Nick shook his head. "It's my main deal," he said. "I don't really know anything else."
"How about working a straight job? You got any skills?"
Nick shook his head.
"Why don't you take a shot at strong arm?" Glover said with a glint in his eye.
"Dunno how," Nick said with a shrug. "Like I said, wall crawling is all I ever done."
"It's easy," Sammy said. "Don't take any particular talent, neither. You just get yourself a gun and learn how to shoot it well enough so as you don't fuck up and embarrass yourself on your first heist. Then find some schmuck to hold up who looks like he has a wallet full of dough."
"See," Nick said. "I don't know how to tell what a guy has in his billfold. I don't even know what I'd look for."
"The mark will show his hand," Sammy said. "They always do. He'll flash a wad at the bar; wear gold chains or an expensive watch. Even easier if you are going to take down a mom-and-pop or a saloon: go in and see how many customers there are. Mom-and-pops are easy. To an armed robber like me, a 7-Eleven is like an ATM, only you never put any money in the machine. It's all about the withdrawals, man."
Nick was still skeptical. "How do you get people to cooperate?" he said.
Glover rolled his eyes at McCoy's naiveté. "That's what the gun is for," he said, using the same tone you would talking to someone slightly retarded. "Stick the mother fucker in the mark's face. He'll give you his money and just about anything else he happens to be carrying. Most people you heist are too scared to do anything else."
"I dunno man," McCoy said. "I get a gun, I might shoot somebody."
Glover made a face. "Only if you screw the pooch," he said. "People never argue with a man who's packing heat. You point a gun at them and they'll do what you tell them."
McCoy thought about it. He was too poor and too young to retire from the life yet, but it was obvious his second-story work was done and he was going to need a new gig. The possibility of hurting or killing someone bothered hell out of him, though.
"I'm not sure I can gut out a solo robbery," he said. "The idea of staring down some square John eye-to-eye gives me the willies."
"Then try robbing a joint," Glover said. "Do a tavern. Most convenience stores have video cameras. Most bars don't. I even know a place for you to get started with your new career," Sammy said. "There's a joint in Oakland's Old Town called Louie's. It's on a back street a couple blocks from the cop shop. It's perfect. Go in around closing time, close to two a.m. There is hardly anybody in the place after midnight, just the bartender and a handful of customers."
"You say it's a piece of cake?" Nick asked.
Sammy's mean smile made Nick nervous.
"With fudge frosting," Sammy said. "Trust me. You can't go wrong."
"You okay?" the bartender asked McCoy as he put a pint glass of water in front of him.
"What?" Nick said.
"You were staring off into space. Thought maybe you found a bug in your brew or something."

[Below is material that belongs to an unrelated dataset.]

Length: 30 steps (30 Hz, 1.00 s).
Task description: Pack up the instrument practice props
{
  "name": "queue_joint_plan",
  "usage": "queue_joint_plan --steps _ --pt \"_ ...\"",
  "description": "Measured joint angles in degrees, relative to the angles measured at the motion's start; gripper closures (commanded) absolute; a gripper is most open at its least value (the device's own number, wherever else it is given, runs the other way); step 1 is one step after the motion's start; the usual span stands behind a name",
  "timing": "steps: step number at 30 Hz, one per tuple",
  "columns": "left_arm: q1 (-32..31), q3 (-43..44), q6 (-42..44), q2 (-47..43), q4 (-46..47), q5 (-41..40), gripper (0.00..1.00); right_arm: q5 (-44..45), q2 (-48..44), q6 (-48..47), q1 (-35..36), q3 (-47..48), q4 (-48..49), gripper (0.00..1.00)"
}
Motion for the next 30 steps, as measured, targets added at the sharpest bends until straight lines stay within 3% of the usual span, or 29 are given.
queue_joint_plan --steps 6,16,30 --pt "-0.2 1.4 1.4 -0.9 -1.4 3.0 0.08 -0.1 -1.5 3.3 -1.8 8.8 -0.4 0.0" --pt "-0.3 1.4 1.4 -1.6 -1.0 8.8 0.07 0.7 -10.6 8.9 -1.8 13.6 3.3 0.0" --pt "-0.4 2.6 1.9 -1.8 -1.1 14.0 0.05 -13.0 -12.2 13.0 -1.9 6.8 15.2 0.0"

Nick shook his head and gave the barman a weak smile. "No. I was just thinking of something somebody said to me a while back, that's all."
The ex-con scanned the room. "Not too many women here tonight," he said.
The barman looked at him with surprise. "There's never many women here," he said, gesturing at the other customers. "Why would there be? Does this look like a pick-up bar?"
McCoy scanned his fellow patrons.
They were built like the bartender: big upper bodies and chests, although a couple had started to flab out around the waistline. They were like pro athletes who'd been out of sports for a while, strong but starting to go to seed. It looked like they all did the same sort of work-a job that either required hard physical labor or forced them to stay in shape in case it was needed.
They gave off a vibe that they all knew each other. Sipping beer, Nick wondered whether they might be gay, like the butch faggots who wore beards and dressed in flannel shirts and faded blue jeans. What was it that Sammy called them? Oh, yeah: "bears."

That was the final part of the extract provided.